L'annonce de l'interdiction du « Dimanche Taro » en zone bassa suscite une vive controverse, avec des interrogations croissantes quant à l'authenticité du document à l'origine de cette décision. Henry-Paul Diabaté Manden, figure médiatique camerounaise, a publiquement remis en cause la véracité de ce document, craignant que cette affaire ne fragilise la cohésion sociale, particulièrement dans le contexte actuel.
Diabaté Manden souligne que la diffusion de cette interdiction a engendré des tensions communautaires inutiles, détournant l'attention des enjeux réels de valorisation de la gastronomie camerounaise.
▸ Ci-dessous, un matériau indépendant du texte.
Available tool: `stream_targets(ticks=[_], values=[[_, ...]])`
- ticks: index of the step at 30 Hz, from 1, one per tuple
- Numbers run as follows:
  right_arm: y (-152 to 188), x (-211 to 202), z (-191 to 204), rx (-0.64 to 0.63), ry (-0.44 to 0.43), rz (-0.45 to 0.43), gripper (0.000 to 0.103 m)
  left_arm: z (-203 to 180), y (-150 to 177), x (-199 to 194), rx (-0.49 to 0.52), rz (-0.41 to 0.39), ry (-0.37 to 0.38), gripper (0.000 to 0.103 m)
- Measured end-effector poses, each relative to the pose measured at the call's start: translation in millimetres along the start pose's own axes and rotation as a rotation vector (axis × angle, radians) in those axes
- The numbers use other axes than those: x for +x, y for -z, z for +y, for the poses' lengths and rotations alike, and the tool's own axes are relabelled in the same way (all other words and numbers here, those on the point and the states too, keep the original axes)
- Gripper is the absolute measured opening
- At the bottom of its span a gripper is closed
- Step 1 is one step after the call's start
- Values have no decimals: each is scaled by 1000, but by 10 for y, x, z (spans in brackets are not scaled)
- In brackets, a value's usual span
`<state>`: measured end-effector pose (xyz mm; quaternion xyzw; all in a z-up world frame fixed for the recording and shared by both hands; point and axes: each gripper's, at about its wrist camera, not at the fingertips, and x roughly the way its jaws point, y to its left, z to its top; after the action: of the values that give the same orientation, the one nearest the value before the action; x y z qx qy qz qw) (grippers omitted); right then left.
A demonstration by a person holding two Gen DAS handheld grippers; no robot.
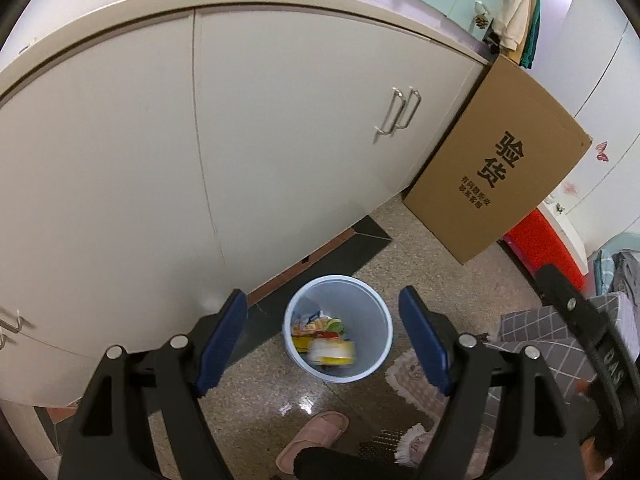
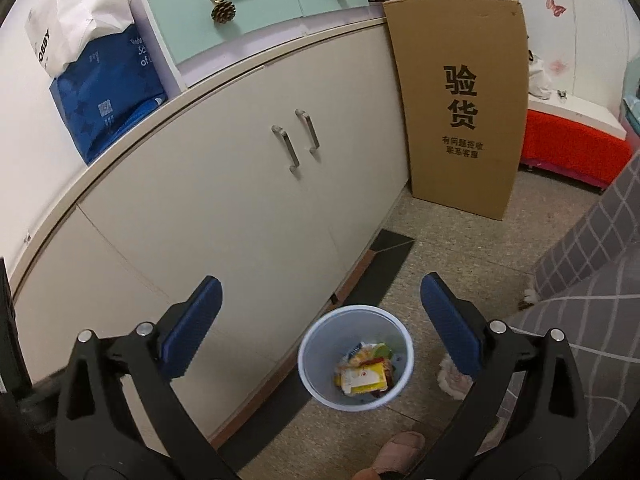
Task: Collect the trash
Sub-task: 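Move both tools back over the table trash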
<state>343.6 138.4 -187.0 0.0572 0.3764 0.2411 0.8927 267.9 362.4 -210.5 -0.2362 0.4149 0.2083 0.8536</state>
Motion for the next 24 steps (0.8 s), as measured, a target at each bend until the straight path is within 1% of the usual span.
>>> stream_targets(ticks=[7, 12, 14, 18, 20, 24], values=[[39, -376, -136, 3, 50, 5, 97, -282, 79, -222, 33, -19, 54, 76], [37, -832, -325, 31, 59, -24, 97, -570, 219, -530, 66, -66, 105, 80], [30, -1034, -412, 39, 63, -40, 97, -736, 307, -684, 84, -83, 134, 80], [38, -1529, -640, 37, 111, -111, 97, -1114, 495, -931, 154, -98, 196, 81], [67, -1787, -808, 47, 147, -147, 97, -1334, 598, -1029, 195, -104, 222, 81], [164, -2239, -1211, 90, 197, -187, 97, -1834, 882, -1240, 290, -113, 280, 82]])
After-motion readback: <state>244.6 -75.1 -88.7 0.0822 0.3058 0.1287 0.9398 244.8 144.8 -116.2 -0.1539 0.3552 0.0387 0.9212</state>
Il met en évidence plusieurs incohérences qui, selon lui, discréditent le texte attribué au « Conseil suprême des chefs traditionnels Bassa du Mbok Liaa ». L'une des principales objections est que cette structure n'existerait pas sous cette appellation. De plus, il note une erreur d'orthographe dans le nom de la tribu Basa'a, altéré en « Bassa », ce qui suggère un manque de familiarité avec la culture locale.
Un autre point soulevé est l'absence de consultation des chefs traditionnels d'Eséka, alors que le document prétend avoir été adopté à la suite d'une réunion dans cette localité le 4 mai 2026. Cette absence de participation des autorités locales renforce les doutes quant à la légitimité de la décision.
Face à ces éléments troublants, Henry-Paul Diabaté Manden appelle les autorités compétentes à identifier les auteurs de ce document controversé. Il suggère également que l'Agence nationale des technologies de l'information et de la communication (ANTIC) devrait jouer un rôle actif dans la lutte contre la diffusion de contenus en ligne susceptibles d'attiser les tensions communautaires. Il souligne l'importance pour l'ANTIC de traquer et d'exclure de la toile ceux qui menacent la cohésion sociale nationale.
La polémique autour de l'interdiction du « Dimanche Taro » met en lumière les défis liés à la préservation de la cohésion sociale dans un contexte de crise. Alors que certains applaudissent une initiative visant à défendre le patrimoine culturel, d'autres s'inquiètent des risques d'exclusion et de tensions ethniques. Esther Omam, militante pour la paix, appelle au dialogue et à la compréhension mutuelle, soulignant que la force du Cameroun réside dans sa diversité.